Одновременно в распахнутых дверях появился Новик с немецкой «колотушкой» над головой и, не обращая особого внимания на автомат в руках подскочившего сбоку Антона, пообещал:
— Сейчас долбану всё без разбора!
— Эй-эй! — по-прежнему не опуская автомат, но уже с подобием улыбки, прикрикнул в ответ Каверзев. — Полегче, славяне! Или вы уже не славяне?!
— Ага, — стряхнув с себя Малахова и садясь на полу, проворчал Яков. — Мы тут, Рузвельт с Черчиллем. Пришли к вам со вторым фронтом. Привет, Антон Александрович.
— Ну, раз пришли, открывайте, — несколько зло и сконфуженно буркнул Малахов, потирая запястье: «Как это он так? Моим же пистолетом и мне в морду, так что и «матерь божью» помянуть не успел?»
За недолгие дни пребывания Войткевича в их отряде лихой моряк ещё не успел узнать, как силён и страшен в рукопашной Яков Осипович.
— Кстати, уже и повод для второго фронта имеется, — помрачнев, кивнул Каверзев в приоткрытую амбразуру.
Ни богу свечка, ни чёрту кочерга…
Несколько раз у бывшего краснофлотца Александра Касаткина сердце заходилось, норовило выскочить через кадык, когда в щели жалюзи он видел, как, роясь среди всяческого каптёрского хлама, один из военнопленных — со знакомым якорем на смуглом плече и узнаваемо-нахальными повадками матроса, — почти вплотную подбирался к вентиляционной шахте.

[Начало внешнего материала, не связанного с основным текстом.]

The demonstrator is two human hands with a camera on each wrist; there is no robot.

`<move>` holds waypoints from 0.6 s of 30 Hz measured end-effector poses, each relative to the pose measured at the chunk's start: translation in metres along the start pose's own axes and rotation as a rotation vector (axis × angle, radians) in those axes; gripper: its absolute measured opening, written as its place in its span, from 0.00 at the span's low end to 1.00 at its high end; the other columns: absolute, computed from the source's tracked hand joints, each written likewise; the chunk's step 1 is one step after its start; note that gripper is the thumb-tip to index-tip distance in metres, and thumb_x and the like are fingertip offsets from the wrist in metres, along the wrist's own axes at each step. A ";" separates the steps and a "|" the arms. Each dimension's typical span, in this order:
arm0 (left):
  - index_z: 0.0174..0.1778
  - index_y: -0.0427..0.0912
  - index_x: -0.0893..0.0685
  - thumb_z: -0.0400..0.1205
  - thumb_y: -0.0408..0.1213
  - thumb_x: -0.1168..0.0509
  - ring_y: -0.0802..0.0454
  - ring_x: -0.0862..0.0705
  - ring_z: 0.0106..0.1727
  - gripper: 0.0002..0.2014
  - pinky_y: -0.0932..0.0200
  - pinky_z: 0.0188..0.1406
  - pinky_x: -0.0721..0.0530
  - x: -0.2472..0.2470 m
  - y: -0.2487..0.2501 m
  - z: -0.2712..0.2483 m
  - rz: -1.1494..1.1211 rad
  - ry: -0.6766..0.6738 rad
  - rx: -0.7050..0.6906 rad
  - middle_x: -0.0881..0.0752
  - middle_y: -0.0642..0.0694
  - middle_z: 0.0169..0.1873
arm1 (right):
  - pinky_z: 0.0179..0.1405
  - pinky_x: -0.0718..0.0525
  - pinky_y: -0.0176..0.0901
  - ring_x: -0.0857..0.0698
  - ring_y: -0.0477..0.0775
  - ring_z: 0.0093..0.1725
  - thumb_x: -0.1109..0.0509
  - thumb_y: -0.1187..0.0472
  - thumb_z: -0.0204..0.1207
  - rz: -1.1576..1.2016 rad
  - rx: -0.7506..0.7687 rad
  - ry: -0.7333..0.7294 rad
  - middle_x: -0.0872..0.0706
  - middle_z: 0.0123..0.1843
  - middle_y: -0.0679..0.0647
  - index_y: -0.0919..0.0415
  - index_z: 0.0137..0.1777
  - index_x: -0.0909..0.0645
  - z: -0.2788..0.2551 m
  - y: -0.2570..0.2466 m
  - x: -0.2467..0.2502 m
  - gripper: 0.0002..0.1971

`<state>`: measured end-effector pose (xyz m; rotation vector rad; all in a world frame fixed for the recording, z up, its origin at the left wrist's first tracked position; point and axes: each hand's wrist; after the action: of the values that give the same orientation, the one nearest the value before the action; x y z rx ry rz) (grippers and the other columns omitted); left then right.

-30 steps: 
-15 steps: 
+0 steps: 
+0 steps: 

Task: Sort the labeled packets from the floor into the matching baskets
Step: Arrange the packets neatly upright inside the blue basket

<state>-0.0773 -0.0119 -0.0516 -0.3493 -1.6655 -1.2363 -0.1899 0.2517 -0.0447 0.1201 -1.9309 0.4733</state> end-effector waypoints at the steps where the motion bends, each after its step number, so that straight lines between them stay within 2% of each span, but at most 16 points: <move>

Но снова отходил, исчезал где-то в бетонных катакомбах, время от времени оглашая их разбитными воплями удачливого кладоискателя.
К счастью, так и не догадался морячок, что железный короб с традиционным обугленным черепом «Elektrische Anspannung 1000 V!» имеет с неприметного бока дверцу, в которую Касаткин втиснулся, как только в потерне между штабом и траншеями зенитного дивизиона послышался шум рукопашной. И с такой хриплой матерщиной, такой яростной «Полундра!», что ни на миг у бывшего спешенного моряка, некогда участвовавшего в подобных схватках под Одессой, не возникло сомнений, кто сейчас будет «в доме хозяин», раз уж постучались в самые двери.
«Это тебе не в трехстах метрах пулемётом в землю впечатывать, — в который раз поморщился Касаткин. — И какого чёрта не сказал я своему покровителю майору о том, что видел? Видел, как один из подозрительной троицы пленных, такой, с греческим профилем, утопил своего конвоира в питьевой бочке», — как-то запоздало соображал он, когда примащивал на клеммы и рубильники щитовой фанерную крышку какого-то раскуроченного ящика. Их тут навалом было на складе, где его заперли от греха подальше, пока выяснится «кто виноват?» да «что делать?»
«И почему майору, когда что-то рвануло в бухте, взбрело в голову притащить меня именно сюда? В ближайшее убежище? Где русского матроса, хоть и сотрудничающего с немцами, но можно подержать под присмотром? Мог бы, сволочь, и с собой, вниз прихватить, на базу, — тяжко вздохнул Касаткин. — Сидел бы сейчас на какой-нибудь их гауптвахте ни клятый, ни мятый, ни в чём не подозреваемый, а теперь…»
А теперь, когда под бетонными сводами раздавался пороховой треск и гулко отдавались раскаты взрывов — как доказать, что честно соблюдал нейтралитет? Стойко отсиделся, прикрывшись черепом с костями, как бывало, в воронке во время нашего контрнаступления? Ведь рано или поздно немцы ворвутся…
Выше некуда, вроде бы…
— Разведотряд штаба Краснознамённого, — не распрямляясь, приложил ладонь к серой немецкой пилотке Войткевич.
— Сядь, Яшка, кто б ты сегодня ни был, — мельком глянул на него Хачариди. — Пока пулю в лоб не словил. Заново знакомиться он ещё будет! Некогда мне с церемониями, уничтожаю живую силу противника.
— Дело хорошее, Серёга, — кивнул Яков, садясь под стенку бетонного капонира подле приямка со стреляными гильзами, — живую силу противника изводить. Только как же тебе противник пушку свою отдал для собственного извода? Что-то я «горы кровавых тел» не вижу? — оглянулся он.